### [About this task]
Return all the data exactly, keeping the pictures out.
= = = = = = =
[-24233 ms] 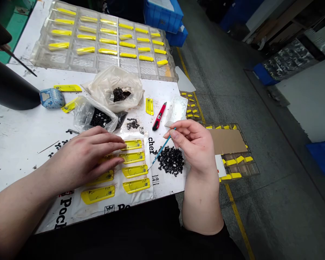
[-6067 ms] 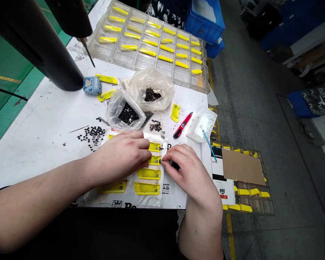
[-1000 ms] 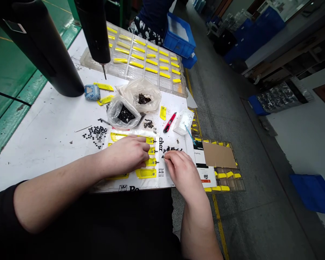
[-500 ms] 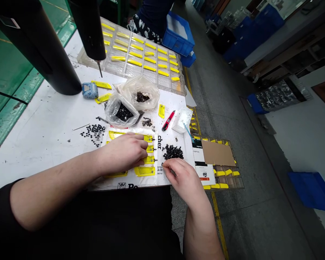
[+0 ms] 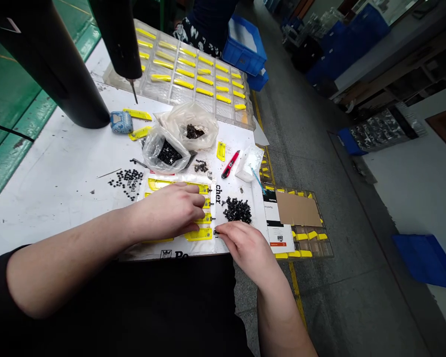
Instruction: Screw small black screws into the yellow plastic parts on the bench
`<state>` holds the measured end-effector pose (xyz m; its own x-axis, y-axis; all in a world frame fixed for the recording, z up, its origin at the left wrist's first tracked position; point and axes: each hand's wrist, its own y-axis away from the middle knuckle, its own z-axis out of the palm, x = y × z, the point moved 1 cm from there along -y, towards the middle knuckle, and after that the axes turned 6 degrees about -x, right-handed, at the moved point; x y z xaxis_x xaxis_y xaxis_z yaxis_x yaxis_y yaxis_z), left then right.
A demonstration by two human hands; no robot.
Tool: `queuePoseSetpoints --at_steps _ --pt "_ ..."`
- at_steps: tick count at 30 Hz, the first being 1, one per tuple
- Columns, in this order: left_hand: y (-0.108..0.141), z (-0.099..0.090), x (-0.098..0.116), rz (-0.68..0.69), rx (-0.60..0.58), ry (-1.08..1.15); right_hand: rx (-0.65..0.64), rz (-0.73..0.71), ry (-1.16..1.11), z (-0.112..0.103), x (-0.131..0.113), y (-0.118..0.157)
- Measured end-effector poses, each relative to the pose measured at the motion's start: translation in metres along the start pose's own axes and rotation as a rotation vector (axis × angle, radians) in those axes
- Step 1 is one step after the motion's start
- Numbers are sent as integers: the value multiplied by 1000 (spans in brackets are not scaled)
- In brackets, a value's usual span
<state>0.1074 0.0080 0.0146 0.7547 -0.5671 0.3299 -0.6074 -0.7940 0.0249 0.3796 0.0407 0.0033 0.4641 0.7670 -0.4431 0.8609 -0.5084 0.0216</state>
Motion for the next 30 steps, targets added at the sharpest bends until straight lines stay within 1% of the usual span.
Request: queuePoseSetpoints --at_steps 4,8,15,21,26,30 --pt "0 4 4 73 -1 35 -7 -43 -28 1 -2 -2" --pt "-2 10 7 110 -3 47 -28 -109 -54 2 -2 -4" --pt "-5 14 10 106 10 41 -92 -137 -35 0 2 -7" --pt "-5 16 8 120 30 52 -130 -196 -5 -6 2 -12" --pt "-6 17 8 111 -13 54 -211 -228 62 -12 2 -17" --pt "-6 18 8 115 14 55 -281 -242 123 -16 -1 -22"
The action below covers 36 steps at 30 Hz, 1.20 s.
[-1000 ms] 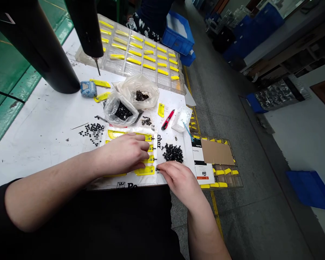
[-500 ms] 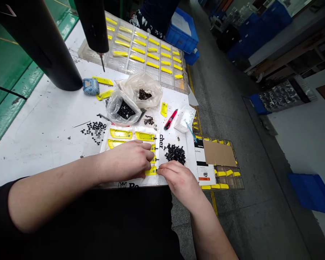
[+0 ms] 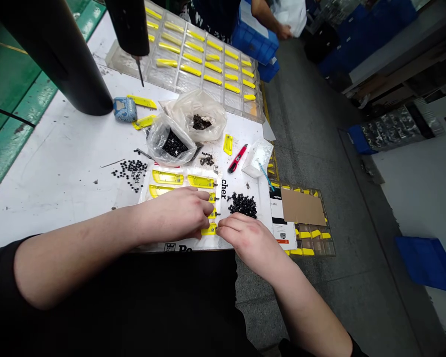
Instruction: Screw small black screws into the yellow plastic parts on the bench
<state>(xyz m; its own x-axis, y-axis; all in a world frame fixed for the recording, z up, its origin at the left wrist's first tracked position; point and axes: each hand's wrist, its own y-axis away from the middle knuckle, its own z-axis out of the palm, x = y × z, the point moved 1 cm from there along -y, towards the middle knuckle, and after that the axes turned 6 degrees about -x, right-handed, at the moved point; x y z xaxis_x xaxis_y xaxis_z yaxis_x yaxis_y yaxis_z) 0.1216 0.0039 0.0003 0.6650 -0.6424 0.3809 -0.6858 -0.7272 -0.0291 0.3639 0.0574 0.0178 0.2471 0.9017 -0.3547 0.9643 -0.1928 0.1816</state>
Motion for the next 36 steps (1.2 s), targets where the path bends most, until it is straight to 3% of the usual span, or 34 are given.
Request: queuePoseSetpoints --at_steps 5,19,28,31,36 --pt "0 1 -1 5 14 1 -40 28 75 -4 -3 -3" --pt "-1 0 0 -30 -78 -24 28 161 106 11 -9 5" --pt "0 -1 1 -18 -37 -22 11 228 119 9 -16 6" --pt "1 -3 2 -24 -64 -19 57 287 37 9 -13 10" --pt "5 -16 -2 -44 -78 25 292 443 119 13 -2 11"
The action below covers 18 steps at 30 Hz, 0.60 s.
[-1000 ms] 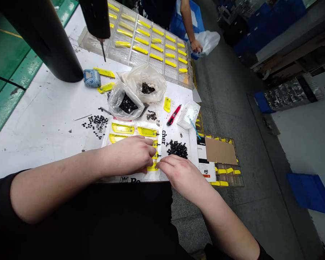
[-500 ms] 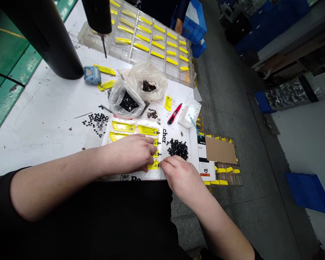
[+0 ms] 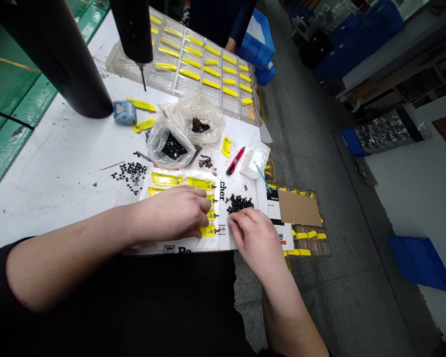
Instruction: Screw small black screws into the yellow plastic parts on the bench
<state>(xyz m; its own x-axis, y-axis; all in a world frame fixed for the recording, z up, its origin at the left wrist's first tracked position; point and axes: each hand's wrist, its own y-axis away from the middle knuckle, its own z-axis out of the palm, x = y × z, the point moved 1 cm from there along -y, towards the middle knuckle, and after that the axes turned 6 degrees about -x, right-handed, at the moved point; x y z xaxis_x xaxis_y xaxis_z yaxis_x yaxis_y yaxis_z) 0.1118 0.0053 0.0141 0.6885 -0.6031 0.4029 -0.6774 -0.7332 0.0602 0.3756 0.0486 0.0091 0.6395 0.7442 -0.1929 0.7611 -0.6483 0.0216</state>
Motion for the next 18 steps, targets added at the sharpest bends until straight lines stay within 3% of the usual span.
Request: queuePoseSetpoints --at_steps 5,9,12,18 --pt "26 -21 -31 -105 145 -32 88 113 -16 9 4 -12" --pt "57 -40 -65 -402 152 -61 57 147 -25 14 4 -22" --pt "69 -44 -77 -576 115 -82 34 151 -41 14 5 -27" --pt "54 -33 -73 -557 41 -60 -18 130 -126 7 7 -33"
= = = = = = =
### [Answer to this exercise]
[-24233 ms] 
[-6067 ms] 
[-1000 ms] 
[-500 ms] 
[+0 ms] 
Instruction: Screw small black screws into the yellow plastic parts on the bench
`<state>` holds the measured end-effector pose (xyz m; its own x-axis, y-axis; all in a world frame fixed for the recording, z up, its origin at the left wrist's first tracked position; point and axes: each hand's wrist, its own y-axis away from the middle knuckle, its own z-axis out of the palm, x = y × z, the point moved 1 cm from there along -y, towards the middle knuckle, and after that the axes turned 6 degrees about -x, right-handed, at the moved point; x y z xaxis_x xaxis_y xaxis_z yaxis_x yaxis_y yaxis_z), left then right.
A demonstration by two human hands; no robot.
Tool: `queuePoseSetpoints --at_steps _ --pt "_ ..."`
- at_steps: tick count at 30 Hz, the first being 1, one per tuple
- Columns, in this order: left_hand: y (-0.108..0.141), z (-0.099..0.090), x (-0.098..0.116), rz (-0.68..0.69), rx (-0.60..0.58), ry (-1.08..1.15); right_hand: rx (-0.65..0.64), rz (-0.73..0.71), ry (-1.16..1.11), z (-0.112..0.103), x (-0.131..0.113), y (-0.118..0.157)
- Measured end-effector poses, each relative to the pose measured at the motion's start: translation in metres along the start pose's own axes and rotation as a rotation vector (axis × angle, radians) in those axes
- Step 1 is one step after the motion's start
- Numbers are sent as integers: the value multiplied by 1000 (spans in brackets are not scaled)
- In brackets, a value's usual span
<state>0.1074 0.0080 0.0146 0.7547 -0.5671 0.3299 -0.6074 -0.7940 0.0249 0.3796 0.0407 0.0033 0.4641 0.7670 -0.4431 0.8609 -0.5084 0.0216</state>
Motion for the next 30 steps, targets added at the sharpest bends until straight lines stay within 1% of the usual span.
Request: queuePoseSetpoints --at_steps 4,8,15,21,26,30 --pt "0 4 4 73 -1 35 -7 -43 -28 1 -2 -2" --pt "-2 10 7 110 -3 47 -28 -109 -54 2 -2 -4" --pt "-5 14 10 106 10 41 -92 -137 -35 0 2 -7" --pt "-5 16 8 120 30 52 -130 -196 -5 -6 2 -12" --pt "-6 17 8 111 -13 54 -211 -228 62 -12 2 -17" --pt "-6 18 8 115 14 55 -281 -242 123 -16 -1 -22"
The action below covers 36 steps at 30 Hz, 1.20 s.
[-1000 ms] 
[-500 ms] 
[+0 ms] 
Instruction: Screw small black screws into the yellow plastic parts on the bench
<state>(xyz m; its own x-axis, y-axis; all in a world frame fixed for the recording, z up, its origin at the left wrist's first tracked position; point and axes: each hand's wrist, its own y-axis away from the middle knuckle, its own z-axis out of the palm, x = y × z, the point moved 1 cm from there along -y, towards the middle knuckle, and after that the axes turned 6 degrees about -x, right-handed, at the moved point; x y z xaxis_x xaxis_y xaxis_z yaxis_x yaxis_y yaxis_z) 0.1216 0.0039 0.0003 0.6650 -0.6424 0.3809 -0.6858 -0.7272 -0.0291 0.3639 0.0574 0.0178 0.2471 0.9017 -0.3547 0.9643 -0.1928 0.1816</state>
Motion for the next 36 steps (1.2 s), targets where the path bends most, until it is straight to 3% of the usual span, or 34 are given.
Request: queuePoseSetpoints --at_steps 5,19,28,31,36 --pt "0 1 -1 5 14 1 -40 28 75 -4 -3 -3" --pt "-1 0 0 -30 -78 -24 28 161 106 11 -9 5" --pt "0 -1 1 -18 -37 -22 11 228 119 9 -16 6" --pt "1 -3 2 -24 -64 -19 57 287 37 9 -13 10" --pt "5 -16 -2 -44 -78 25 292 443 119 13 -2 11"
The action below covers 18 steps at 30 Hz, 0.60 s.
[-1000 ms] 
[-500 ms] 
[+0 ms] 
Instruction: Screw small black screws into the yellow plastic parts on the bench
<state>(xyz m; its own x-axis, y-axis; all in a world frame fixed for the recording, z up, its origin at the left wrist's first tracked position; point and axes: each hand's wrist, its own y-axis away from the middle knuckle, its own z-axis out of the palm, x = y × z, the point moved 1 cm from there along -y, towards the middle knuckle, and after that the axes turned 6 degrees about -x, right-handed, at the moved point; x y z xaxis_x xaxis_y xaxis_z yaxis_x yaxis_y yaxis_z) 0.1118 0.0053 0.0141 0.6885 -0.6031 0.4029 -0.6774 -0.7332 0.0602 0.3756 0.0486 0.0091 0.6395 0.7442 -0.1929 0.7611 -0.6483 0.0216</state>
Motion for the next 18 steps, targets added at the sharpest bends until straight lines stay within 3% of the usual span.
Request: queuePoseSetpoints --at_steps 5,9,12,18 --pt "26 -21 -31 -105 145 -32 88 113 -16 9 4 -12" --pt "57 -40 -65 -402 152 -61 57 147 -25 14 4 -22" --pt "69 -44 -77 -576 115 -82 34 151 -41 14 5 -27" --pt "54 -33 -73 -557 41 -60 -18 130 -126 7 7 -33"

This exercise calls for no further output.